Stream of Conciousness
I think today I will write.
random disclaimer!! 🗣️🗣️ I will be writing whatever tf comes to my head (ending up being over the course of a few weeks) I am not allowed to delete anything I write (unless there’s a typo, I’ll kms) nor can I think about what to write next for a long time. Yeah, let’s go !
I’m sitting in my room; my hair is wet on my neck from my shower; I hate that feeling. I have an awful headache, the one I get when I’ve been off my meds for a few days too long. I remembered I hadn’t taken them in a while; probably 3 days or so. I only learn this when I suddenly begin to feel horrible like I’d do anything to not have to feel anything ever again. I’m off my meds. I hope I won’t forget them again tonight. Not that I’ve been “forgetting” sometimes I just decide not to take them. Test the limits, my fate. We’ll see what happens and see how long I could possibly go without being medicated for once in my life.
Obviously, it is not long. I can make it usually about two days. My limit of trying to work like a normal person is two days. God. Fuck. That’s depressing if I’m going to be honest. I really hate that I feel this way. So, I’m not sure why I decide to not take my meds. I like the control at least that’s what my therapist says. Hey that rhymes.
I was working on another piece before this, but I decided I wanted to stop thinking and start feeling instead. That’s a banger line right there. I like doing things like this because it makes me feel raw and real even though I know I’m going to read this over and make 1000 edits (though I’m “not allowed” to bc of the prompt— ugh) to try and make myself more tasteful and easier to swallow. The way I think sometimes concerns me. This afternoon I cried because I had an overwhelming urge to destroy myself my skin my vessel. I thought maybe it would calm my brain that for some random reason was screaming for some form of relief. I’m still not sure why I needed the relief; I guess that’s the funny thing with addiction. I’m not addicted to the feeling anymore I’m just addicted to the thought. I remember I got angry because I couldn’t do it. Getting angry made me want it 1000 times more and it made my fingers and wrists ache like they’ve never before. I needed steel in my hands I needed something in my skin that reminded me I was real.
I have so much on my skin already that screams at me that I am real. Each morning, I wake up and tell it to myself in the mirror. You are real you are real you are real you don’t need this you don’t need this you don’t need this. I guess I don’t need it, but the problem is, I really, really do. I feel like my skin is something that doesn’t need to be here, like the real me, true me is under it. She is begging to be free and every time I try to free her; I’m looked at with a shame like no other.
I don’t talk to my father much anymore and after I was first committed to the mental hospital I stopped almost entirely. He texts sometimes and I take the whole day to respond. He comes to visit sometimes but I pretend he doesn’t. That is what I am doing now. The TV is loud outside my room, and I’m not used to being up this late but when he is here, I think I stop being a human. I start to become something that no longer has any thoughts besides how the fuck can I escape him? I think the answer to that is that I can’t. I’ve written about this a million times; one cannot simply escape from their own flesh and blood. No matter how much I want to expel him from me, I cannot. I’d kill myself and that blood would not be mine but his.

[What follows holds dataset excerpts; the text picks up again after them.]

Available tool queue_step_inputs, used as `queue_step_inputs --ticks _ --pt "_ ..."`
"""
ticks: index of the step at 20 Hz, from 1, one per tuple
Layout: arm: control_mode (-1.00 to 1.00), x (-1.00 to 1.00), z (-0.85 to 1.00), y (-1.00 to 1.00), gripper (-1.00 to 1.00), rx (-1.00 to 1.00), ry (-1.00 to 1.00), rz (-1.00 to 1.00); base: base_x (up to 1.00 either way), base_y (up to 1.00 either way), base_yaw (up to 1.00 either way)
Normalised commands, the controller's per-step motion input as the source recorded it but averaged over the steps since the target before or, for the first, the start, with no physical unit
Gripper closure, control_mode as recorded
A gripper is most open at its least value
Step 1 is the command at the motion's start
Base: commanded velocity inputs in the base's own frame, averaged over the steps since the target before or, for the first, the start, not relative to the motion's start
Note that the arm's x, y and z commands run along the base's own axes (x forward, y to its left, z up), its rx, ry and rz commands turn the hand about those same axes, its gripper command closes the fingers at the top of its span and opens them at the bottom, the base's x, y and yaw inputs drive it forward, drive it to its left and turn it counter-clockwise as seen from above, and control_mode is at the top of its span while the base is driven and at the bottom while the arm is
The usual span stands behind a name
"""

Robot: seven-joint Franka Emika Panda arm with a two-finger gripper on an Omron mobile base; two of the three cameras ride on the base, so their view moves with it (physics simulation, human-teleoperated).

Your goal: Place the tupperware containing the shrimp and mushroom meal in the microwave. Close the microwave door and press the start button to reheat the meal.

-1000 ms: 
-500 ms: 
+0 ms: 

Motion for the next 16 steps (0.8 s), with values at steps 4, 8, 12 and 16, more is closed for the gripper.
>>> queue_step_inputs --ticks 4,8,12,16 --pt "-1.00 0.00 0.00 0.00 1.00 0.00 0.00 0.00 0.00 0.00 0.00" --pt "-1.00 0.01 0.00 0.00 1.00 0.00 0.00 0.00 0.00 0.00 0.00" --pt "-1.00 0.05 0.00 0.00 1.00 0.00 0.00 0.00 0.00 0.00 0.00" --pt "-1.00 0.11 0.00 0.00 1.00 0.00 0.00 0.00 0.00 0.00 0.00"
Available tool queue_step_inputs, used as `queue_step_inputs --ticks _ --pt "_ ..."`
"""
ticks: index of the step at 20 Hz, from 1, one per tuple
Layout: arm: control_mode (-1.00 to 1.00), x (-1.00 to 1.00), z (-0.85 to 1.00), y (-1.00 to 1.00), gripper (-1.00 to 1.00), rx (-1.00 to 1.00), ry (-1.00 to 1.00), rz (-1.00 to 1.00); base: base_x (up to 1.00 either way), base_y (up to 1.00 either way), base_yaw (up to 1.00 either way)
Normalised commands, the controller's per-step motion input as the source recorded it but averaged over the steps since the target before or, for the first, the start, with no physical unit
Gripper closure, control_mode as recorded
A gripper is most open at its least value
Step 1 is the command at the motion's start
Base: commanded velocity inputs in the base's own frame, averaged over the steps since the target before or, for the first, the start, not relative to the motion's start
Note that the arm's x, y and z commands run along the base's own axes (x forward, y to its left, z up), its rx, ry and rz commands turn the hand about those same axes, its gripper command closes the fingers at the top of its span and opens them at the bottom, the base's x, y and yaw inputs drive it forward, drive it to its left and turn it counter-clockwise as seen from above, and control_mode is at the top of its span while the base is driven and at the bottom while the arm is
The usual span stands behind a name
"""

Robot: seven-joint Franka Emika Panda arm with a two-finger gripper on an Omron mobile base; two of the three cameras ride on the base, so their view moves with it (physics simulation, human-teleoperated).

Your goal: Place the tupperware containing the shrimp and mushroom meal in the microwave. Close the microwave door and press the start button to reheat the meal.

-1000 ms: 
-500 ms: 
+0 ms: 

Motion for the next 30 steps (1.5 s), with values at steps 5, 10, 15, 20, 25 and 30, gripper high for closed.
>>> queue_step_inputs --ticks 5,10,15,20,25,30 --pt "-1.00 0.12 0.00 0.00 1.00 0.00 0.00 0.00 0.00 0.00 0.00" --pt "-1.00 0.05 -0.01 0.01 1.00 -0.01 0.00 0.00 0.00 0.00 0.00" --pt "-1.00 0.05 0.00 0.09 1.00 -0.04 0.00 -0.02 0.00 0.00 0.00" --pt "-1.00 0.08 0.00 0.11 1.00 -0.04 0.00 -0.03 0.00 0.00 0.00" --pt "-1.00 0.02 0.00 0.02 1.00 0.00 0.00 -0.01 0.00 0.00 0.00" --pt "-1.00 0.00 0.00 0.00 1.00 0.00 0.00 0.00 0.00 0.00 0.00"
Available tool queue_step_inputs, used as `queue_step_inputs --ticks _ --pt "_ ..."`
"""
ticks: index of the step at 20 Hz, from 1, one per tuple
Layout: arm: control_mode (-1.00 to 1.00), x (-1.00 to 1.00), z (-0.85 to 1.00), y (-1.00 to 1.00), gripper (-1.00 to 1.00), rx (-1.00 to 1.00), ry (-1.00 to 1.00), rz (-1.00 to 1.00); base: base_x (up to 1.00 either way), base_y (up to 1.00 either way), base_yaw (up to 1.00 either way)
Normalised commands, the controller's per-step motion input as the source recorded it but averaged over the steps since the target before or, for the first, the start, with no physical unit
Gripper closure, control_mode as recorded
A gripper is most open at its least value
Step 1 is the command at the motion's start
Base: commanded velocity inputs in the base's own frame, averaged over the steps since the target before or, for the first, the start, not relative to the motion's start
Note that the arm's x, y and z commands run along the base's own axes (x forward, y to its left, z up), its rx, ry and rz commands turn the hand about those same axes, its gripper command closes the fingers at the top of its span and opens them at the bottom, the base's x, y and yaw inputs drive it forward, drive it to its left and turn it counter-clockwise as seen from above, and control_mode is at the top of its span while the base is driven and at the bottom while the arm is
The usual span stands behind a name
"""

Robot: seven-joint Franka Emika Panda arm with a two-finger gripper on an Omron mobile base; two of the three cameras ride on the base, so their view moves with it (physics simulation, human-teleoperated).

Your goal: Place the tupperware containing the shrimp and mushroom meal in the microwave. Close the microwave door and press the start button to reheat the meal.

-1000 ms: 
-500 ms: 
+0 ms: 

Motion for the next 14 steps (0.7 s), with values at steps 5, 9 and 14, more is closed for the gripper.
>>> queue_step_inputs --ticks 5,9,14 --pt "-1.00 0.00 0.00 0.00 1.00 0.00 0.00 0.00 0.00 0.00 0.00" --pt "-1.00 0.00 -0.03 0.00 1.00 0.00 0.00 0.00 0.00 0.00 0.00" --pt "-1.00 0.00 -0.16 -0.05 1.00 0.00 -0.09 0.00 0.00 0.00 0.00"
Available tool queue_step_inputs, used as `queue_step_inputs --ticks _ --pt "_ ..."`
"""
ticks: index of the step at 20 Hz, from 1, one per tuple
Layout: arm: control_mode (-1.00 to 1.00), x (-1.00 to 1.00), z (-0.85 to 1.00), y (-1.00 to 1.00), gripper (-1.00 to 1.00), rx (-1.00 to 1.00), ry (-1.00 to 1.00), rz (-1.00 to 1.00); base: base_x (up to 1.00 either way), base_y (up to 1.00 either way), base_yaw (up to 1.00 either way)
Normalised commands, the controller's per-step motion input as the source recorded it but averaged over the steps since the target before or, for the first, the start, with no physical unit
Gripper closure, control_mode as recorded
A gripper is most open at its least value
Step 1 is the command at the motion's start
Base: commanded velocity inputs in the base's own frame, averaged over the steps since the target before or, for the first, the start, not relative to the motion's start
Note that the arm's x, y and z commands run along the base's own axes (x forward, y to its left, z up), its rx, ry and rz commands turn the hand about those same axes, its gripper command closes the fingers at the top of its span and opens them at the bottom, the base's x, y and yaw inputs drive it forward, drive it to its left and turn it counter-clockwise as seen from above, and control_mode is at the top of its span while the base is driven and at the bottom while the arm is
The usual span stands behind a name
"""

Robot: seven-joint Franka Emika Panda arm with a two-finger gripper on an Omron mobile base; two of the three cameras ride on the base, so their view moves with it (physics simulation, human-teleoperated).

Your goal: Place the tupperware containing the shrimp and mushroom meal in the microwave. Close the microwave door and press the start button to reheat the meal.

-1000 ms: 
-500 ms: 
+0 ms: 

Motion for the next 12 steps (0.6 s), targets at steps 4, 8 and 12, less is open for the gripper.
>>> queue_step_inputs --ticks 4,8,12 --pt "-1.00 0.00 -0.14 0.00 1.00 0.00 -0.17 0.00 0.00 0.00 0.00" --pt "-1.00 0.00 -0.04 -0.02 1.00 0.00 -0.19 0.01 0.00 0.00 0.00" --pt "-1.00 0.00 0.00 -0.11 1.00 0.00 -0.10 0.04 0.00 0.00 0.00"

I am writing this a few days later now; just after waking up from a long afternoon nap. Naps don’t always heal something in me, but I like to take them anyway. Last night I had an argument with my mom. I don’t argue with my mom. She told me all the things that existed that could fix what was wrong with me and I think I remembered how it felt to be ten years old again. I told her this. Mom, I haven’t been able to be “fixed” since I was ten years old. I am almost sixteen now and I have never done anything productive in my life because of this. I wish that she knew how it felt to me be, but I would never wish for her to have to actually be me.
She told me I needed a challenge, that I needed to leave the country for a few weeks. I asked how this would heal something in me. It is not a nap that I take in the afternoon that she is implying. I understand her point of view but mom when I ask you if you know how it feels to be me, please don’t repeat the same question about yourself. Mom, I do not know how it feels to be you, but I remain compassionate and all I am asking is for that back. You do not know what it takes for me to peel myself from my bed each morning and start my day— I wish I could sleep for a year. And I do not know if you have a similar struggle but if you do can you give me that bit of grace instead of making it about you, mom?
I write about my parents a lot. I think it’s hard for me to remember that my parents aren’t really like other peoples, but I write about it to try and find why. My dad is mean to me; my mom has horrible chronic anxiety. Somehow, my dad always weighs out to be worse. I love my mother, and I guess I love my dad but not in the way that I should. I love him because he is my dad, and I have to. It is not love but it is enough to get me by.
I turned sixteen three days ago by the way.